▶ _Required action_: Even if the data beneath seems repetitive, write it all out again exactly.

▶ _Input data_:
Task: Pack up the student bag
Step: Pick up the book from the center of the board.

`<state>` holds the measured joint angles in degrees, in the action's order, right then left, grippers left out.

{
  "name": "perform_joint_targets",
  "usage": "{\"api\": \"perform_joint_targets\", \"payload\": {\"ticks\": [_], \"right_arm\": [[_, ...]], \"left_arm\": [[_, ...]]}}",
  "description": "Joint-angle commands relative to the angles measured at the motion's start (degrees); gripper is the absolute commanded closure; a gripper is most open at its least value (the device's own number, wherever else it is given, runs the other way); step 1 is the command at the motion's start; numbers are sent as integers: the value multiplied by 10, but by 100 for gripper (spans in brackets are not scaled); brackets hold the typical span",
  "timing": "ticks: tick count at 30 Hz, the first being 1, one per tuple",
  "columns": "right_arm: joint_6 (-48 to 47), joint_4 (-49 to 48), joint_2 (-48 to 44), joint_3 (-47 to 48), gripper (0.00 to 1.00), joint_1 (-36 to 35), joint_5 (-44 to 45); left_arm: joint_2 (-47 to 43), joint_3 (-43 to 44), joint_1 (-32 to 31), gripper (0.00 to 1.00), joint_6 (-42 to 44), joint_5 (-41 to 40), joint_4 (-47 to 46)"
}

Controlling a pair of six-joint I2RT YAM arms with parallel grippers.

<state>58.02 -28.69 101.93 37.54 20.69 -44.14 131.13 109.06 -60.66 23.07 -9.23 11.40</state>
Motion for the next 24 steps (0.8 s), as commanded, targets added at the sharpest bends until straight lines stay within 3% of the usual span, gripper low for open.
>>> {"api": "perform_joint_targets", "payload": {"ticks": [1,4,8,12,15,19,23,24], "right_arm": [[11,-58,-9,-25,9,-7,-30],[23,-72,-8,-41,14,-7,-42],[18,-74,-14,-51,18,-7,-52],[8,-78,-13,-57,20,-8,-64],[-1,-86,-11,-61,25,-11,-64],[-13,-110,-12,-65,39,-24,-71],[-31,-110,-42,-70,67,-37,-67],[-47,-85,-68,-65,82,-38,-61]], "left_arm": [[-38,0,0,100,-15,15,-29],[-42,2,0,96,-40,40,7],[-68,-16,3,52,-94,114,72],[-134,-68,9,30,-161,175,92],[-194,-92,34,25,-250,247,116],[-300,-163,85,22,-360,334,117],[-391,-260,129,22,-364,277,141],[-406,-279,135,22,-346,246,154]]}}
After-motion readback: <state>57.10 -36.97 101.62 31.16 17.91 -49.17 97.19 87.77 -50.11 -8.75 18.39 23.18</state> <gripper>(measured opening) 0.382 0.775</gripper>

▶ _Task response_:
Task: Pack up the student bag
Step: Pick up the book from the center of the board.

`<state>` holds the measured joint angles in degrees, in the action's order, right then left, grippers left out.

{
  "name": "perform_joint_targets",
  "usage": "{\"api\": \"perform_joint_targets\", \"payload\": {\"ticks\": [_], \"right_arm\": [[_, ...]], \"left_arm\": [[_, ...]]}}",
  "description": "Joint-angle commands relative to the angles measured at the motion's start (degrees); gripper is the absolute commanded closure; a gripper is most open at its least value (the device's own number, wherever else it is given, runs the other way); step 1 is the command at the motion's start; numbers are sent as integers: the value multiplied by 10, but by 100 for gripper (spans in brackets are not scaled); brackets hold the typical span",
  "timing": "ticks: tick count at 30 Hz, the first being 1, one per tuple",
  "columns": "right_arm: joint_6 (-48 to 47), joint_4 (-49 to 48), joint_2 (-48 to 44), joint_3 (-47 to 48), gripper (0.00 to 1.00), joint_1 (-36 to 35), joint_5 (-44 to 45); left_arm: joint_2 (-47 to 43), joint_3 (-43 to 44), joint_1 (-32 to 31), gripper (0.00 to 1.00), joint_6 (-42 to 44), joint_5 (-41 to 40), joint_4 (-47 to 46)"
}

Controlling a pair of six-joint I2RT YAM arms with parallel grippers.

<state>58.02 -28.69 101.93 37.54 20.69 -44.14 131.13 109.06 -60.66 23.07 -9.23 11.40</state>
Motion for the next 24 steps (0.8 s), as commanded, targets added at the sharpest bends until straight lines stay within 3% of the usual span, gripper low for open.
>>> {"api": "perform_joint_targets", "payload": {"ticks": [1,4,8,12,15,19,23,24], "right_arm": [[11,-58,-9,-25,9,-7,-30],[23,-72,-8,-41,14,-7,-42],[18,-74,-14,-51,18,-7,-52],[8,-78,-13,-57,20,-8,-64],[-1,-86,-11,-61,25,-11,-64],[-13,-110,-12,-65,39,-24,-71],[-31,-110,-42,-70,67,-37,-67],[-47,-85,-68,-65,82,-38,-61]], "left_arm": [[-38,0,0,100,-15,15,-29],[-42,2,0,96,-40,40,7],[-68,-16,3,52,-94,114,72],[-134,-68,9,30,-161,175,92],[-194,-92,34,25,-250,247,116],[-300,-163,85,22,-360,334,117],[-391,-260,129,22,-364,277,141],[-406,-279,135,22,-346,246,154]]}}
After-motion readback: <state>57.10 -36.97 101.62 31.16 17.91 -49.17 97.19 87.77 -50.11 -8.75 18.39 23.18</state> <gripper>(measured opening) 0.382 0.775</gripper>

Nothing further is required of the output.